Again, some time had passed and the widow’s son became ill and stopped breathing. She reeled against Elijah asking if he had come to pass judgment on her sin and kill her son. Elijah took the boy from his mother’s arms and carried him upstairs. He laid the boy on the bed and prayed to God. What happens next is what I imagine was 9th century before Christ CPR. Elijah stretched himself out on the boy and cried out to God, “let the boy’s life return to him!” The boy was revived and he lived. The widow said to Elijah, “Now I know you are a man of God and that the word of the Lord you speak is truth.”
In this time with Elijah, the widow learns God provides and gives life. God came to her and used her when she had resigned herself to the powers of death. The widow lived with scarce food in her pantry. She had probably known scarcity as a vulnerable single mother, but it was worse for her when the drought came. She had very little left. She couldn’t continue to provide for her son. She had no solution, no resources, no help. Starving to death was the only future she could foresee.

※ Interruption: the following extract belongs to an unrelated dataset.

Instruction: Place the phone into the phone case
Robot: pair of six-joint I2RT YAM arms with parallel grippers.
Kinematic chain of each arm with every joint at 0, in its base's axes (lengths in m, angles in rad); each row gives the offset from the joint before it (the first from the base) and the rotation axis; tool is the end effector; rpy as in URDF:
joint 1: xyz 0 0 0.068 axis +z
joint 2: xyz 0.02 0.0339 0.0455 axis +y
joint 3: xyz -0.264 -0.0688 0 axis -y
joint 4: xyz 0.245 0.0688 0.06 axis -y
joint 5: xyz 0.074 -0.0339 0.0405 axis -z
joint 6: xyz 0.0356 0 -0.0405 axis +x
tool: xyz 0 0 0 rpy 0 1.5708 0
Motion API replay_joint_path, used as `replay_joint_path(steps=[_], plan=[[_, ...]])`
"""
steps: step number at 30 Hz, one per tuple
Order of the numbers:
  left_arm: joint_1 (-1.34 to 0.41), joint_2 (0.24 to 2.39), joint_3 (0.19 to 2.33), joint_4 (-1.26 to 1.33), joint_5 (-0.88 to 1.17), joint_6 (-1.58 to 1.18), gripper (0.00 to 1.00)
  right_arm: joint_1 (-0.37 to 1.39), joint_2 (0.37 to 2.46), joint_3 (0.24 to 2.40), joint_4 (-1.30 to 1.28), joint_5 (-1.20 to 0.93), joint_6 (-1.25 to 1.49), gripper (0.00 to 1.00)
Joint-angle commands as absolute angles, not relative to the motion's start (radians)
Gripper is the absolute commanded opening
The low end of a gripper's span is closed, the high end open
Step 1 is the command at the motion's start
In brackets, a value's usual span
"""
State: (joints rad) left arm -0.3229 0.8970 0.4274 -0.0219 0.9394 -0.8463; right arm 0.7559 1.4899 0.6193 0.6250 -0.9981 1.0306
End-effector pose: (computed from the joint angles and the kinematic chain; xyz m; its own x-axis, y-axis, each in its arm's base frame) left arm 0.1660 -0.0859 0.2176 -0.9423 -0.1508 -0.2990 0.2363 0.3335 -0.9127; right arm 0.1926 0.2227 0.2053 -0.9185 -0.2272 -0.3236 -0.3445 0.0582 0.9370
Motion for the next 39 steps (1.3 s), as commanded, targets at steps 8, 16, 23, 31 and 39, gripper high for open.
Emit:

Then, comes the man of God, Elijah who speaks truth to her, words of abundance and life. Elijah proclaims that God will provide for her and her son, even give her son new life. A little each day, enough to get by for that day. Her trust or faith in God is not a factor here. Her pantry will be replenished every day simply because God decided to do it. That’s how God provides. She didn’t earn God’s provision. She didn’t need to do anything. She didn’t need to have the right faith or go to the right church. God did what God decided to do. That’s how God provides. The widow comes to believe only after God had provided for her for quite some time and raised her son from the dead.
The widow met Elijah at a time when she had allowed the power of death to cast darkness around her. God sends his word into her situation with the life-giving truth about the power of live that conquers death. It was God, not the widow, who transformed her life and brought her to faith in the One who provides light for darkness, life for death and abundance for scarcity. May we remember, when we are empty, God’s promise of provision, not because we say or do the right thing, simply because of God’s grace and love.